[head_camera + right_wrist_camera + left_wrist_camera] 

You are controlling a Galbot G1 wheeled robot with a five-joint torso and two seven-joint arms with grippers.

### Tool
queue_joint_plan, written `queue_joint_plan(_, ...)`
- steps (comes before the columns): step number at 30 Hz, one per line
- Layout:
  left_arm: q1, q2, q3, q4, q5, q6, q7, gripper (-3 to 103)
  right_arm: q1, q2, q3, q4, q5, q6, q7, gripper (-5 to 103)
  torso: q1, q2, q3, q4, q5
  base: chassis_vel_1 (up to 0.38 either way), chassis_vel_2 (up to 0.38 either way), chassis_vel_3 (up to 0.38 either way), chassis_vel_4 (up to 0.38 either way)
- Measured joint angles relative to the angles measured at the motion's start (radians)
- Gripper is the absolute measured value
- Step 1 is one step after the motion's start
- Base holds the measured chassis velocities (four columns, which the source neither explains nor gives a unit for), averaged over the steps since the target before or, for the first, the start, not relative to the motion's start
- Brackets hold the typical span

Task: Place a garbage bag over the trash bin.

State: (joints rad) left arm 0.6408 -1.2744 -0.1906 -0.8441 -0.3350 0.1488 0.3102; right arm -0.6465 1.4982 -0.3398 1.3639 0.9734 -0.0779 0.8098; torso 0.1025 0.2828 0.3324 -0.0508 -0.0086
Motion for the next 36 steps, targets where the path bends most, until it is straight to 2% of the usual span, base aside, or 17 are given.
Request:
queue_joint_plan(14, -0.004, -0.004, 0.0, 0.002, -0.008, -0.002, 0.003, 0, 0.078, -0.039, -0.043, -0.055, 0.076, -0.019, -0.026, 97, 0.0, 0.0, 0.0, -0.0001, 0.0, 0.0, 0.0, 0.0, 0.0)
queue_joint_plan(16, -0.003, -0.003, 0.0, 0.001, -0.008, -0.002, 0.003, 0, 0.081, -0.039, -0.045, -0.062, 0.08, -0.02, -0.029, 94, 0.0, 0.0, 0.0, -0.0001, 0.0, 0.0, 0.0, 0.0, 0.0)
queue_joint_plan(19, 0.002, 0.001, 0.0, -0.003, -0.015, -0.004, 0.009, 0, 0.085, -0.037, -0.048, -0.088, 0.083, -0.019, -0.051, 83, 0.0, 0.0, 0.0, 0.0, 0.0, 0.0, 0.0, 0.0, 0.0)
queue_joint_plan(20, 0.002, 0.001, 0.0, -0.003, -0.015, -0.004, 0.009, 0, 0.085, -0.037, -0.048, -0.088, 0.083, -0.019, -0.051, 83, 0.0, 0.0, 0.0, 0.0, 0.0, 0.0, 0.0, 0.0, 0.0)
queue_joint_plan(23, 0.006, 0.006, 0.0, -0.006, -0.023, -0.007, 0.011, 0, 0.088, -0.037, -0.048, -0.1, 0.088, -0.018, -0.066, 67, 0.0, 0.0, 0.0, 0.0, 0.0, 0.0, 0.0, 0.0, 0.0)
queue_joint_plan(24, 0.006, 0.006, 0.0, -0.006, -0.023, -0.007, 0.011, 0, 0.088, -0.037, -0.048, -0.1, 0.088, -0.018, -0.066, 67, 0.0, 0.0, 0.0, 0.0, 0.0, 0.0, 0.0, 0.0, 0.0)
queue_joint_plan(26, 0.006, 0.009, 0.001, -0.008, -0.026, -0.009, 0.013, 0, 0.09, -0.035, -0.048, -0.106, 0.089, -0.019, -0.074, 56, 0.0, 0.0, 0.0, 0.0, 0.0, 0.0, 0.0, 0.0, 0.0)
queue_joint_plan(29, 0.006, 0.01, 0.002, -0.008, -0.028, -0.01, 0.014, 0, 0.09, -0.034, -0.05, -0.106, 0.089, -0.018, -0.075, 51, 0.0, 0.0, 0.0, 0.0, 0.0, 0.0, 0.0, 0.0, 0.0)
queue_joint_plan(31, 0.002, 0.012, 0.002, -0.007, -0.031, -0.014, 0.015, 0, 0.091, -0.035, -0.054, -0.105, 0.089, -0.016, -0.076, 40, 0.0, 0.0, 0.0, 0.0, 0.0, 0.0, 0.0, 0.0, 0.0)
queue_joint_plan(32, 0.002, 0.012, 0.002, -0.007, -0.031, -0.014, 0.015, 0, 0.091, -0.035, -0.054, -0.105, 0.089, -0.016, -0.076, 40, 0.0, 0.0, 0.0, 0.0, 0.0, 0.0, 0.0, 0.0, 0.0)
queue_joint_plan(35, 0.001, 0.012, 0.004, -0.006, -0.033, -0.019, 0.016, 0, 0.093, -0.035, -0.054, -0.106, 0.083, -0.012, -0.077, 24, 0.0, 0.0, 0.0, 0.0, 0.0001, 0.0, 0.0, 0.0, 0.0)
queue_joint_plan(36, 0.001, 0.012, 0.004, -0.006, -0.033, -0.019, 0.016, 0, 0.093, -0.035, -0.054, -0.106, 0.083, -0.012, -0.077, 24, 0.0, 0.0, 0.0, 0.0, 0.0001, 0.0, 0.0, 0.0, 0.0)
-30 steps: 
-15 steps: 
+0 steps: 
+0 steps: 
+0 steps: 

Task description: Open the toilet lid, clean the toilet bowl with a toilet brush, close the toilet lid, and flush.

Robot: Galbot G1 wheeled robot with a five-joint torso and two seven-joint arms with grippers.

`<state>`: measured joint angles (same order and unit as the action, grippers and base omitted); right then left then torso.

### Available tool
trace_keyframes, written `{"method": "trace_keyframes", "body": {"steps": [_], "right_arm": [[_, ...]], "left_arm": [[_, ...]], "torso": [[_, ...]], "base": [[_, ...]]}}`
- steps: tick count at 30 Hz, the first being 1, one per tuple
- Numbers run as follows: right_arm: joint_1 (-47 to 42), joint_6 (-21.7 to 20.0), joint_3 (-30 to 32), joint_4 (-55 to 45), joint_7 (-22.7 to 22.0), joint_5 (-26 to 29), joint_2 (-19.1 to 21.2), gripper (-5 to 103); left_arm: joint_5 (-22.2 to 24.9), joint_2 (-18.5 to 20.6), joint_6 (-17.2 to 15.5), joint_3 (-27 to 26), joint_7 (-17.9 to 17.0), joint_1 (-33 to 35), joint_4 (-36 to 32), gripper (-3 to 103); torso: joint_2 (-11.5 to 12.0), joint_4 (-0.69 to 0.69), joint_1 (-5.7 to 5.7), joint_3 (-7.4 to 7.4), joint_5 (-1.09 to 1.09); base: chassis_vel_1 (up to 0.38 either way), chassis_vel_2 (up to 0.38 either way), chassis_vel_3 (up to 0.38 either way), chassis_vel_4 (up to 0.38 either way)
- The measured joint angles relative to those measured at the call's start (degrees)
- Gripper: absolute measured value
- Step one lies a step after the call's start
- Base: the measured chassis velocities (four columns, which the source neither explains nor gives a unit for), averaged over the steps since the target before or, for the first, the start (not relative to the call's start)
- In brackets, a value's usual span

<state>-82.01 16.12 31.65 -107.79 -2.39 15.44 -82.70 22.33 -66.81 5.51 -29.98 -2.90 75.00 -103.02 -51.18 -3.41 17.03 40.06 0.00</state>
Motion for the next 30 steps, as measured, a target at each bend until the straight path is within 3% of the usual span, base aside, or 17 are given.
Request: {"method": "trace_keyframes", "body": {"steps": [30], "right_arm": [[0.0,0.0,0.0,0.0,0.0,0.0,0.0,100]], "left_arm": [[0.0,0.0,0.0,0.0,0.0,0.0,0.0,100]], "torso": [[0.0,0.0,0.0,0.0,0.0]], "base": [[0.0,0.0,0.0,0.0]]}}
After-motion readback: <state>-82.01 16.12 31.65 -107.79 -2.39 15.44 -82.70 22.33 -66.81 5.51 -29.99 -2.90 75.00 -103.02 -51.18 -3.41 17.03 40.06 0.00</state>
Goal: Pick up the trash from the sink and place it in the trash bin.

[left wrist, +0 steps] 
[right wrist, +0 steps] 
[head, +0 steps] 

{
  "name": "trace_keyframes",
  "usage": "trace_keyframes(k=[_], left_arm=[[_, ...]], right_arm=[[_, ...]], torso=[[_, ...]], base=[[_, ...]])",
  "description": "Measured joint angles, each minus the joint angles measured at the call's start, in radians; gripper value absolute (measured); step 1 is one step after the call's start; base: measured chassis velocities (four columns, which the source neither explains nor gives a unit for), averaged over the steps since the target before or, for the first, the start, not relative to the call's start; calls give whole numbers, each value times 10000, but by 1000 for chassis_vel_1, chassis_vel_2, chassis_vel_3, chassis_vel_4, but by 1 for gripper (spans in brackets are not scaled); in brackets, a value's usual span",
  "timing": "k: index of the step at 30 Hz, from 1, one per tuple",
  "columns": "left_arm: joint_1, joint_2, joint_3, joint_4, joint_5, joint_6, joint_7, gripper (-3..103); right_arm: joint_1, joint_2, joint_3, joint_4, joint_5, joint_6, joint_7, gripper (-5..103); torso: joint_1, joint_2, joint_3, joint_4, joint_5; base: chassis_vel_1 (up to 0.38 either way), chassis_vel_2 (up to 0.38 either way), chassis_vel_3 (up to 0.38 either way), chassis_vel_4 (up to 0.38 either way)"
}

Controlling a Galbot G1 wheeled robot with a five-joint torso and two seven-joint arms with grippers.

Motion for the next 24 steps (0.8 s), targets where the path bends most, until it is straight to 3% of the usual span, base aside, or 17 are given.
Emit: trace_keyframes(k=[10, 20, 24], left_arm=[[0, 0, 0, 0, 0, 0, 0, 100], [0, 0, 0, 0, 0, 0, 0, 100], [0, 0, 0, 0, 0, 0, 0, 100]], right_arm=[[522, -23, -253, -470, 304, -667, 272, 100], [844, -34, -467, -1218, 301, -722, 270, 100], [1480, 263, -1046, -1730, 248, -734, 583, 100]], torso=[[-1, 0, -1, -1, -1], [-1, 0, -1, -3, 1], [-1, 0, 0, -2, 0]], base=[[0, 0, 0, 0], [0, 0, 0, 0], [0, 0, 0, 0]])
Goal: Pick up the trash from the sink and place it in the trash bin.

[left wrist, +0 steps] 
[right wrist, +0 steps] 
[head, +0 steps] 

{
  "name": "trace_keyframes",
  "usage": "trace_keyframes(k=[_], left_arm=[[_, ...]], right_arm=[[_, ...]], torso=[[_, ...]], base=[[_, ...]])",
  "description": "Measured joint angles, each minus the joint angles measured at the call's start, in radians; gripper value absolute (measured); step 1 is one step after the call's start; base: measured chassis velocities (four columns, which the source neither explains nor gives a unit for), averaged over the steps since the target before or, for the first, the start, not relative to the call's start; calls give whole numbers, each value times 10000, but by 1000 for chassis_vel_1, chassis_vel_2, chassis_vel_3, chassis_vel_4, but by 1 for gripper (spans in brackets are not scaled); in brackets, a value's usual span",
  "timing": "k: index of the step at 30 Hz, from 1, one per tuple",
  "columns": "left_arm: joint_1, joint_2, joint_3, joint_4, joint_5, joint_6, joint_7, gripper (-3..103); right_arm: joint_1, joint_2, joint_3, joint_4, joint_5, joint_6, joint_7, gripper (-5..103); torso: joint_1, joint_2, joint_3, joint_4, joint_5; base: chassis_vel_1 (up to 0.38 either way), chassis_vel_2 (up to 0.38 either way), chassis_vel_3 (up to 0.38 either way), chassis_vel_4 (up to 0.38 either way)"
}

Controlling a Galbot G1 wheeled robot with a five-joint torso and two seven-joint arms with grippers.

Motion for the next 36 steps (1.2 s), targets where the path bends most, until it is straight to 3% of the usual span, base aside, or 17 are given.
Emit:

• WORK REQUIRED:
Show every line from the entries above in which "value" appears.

• EXERCISE SOLUTION:
- Gripper is the absolute measured value
- Gripper: absolute measured value
- In brackets, a value's usual span
  "description": "Measured joint angles, each minus the joint angles measured at the call's start, in radians; gripper value absolute (measured); step 1 is one step after the call's start; base: measured chassis velocities (four columns, which the source neither explains nor gives a unit for), averaged over the steps since the target before or, for the first, the start, not relative to the call's start; calls give whole numbers, each value times 10000, but by 1000 for chassis_vel_1, chassis_vel_2, chassis_vel_3, chassis_vel_4, but by 1 for gripper (spans in brackets are not scaled); in brackets, a value's usual span",
  "description": "Measured joint angles, each minus the joint angles measured at the call's start, in radians; gripper value absolute (measured); step 1 is one step after the call's start; base: measured chassis velocities (four columns, which the source neither explains nor gives a unit for), averaged over the steps since the target before or, for the first, the start, not relative to the call's start; calls give whole numbers, each value times 10000, but by 1000 for chassis_vel_1, chassis_vel_2, chassis_vel_3, chassis_vel_4, but by 1 for gripper (spans in brackets are not scaled); in brackets, a value's usual span",

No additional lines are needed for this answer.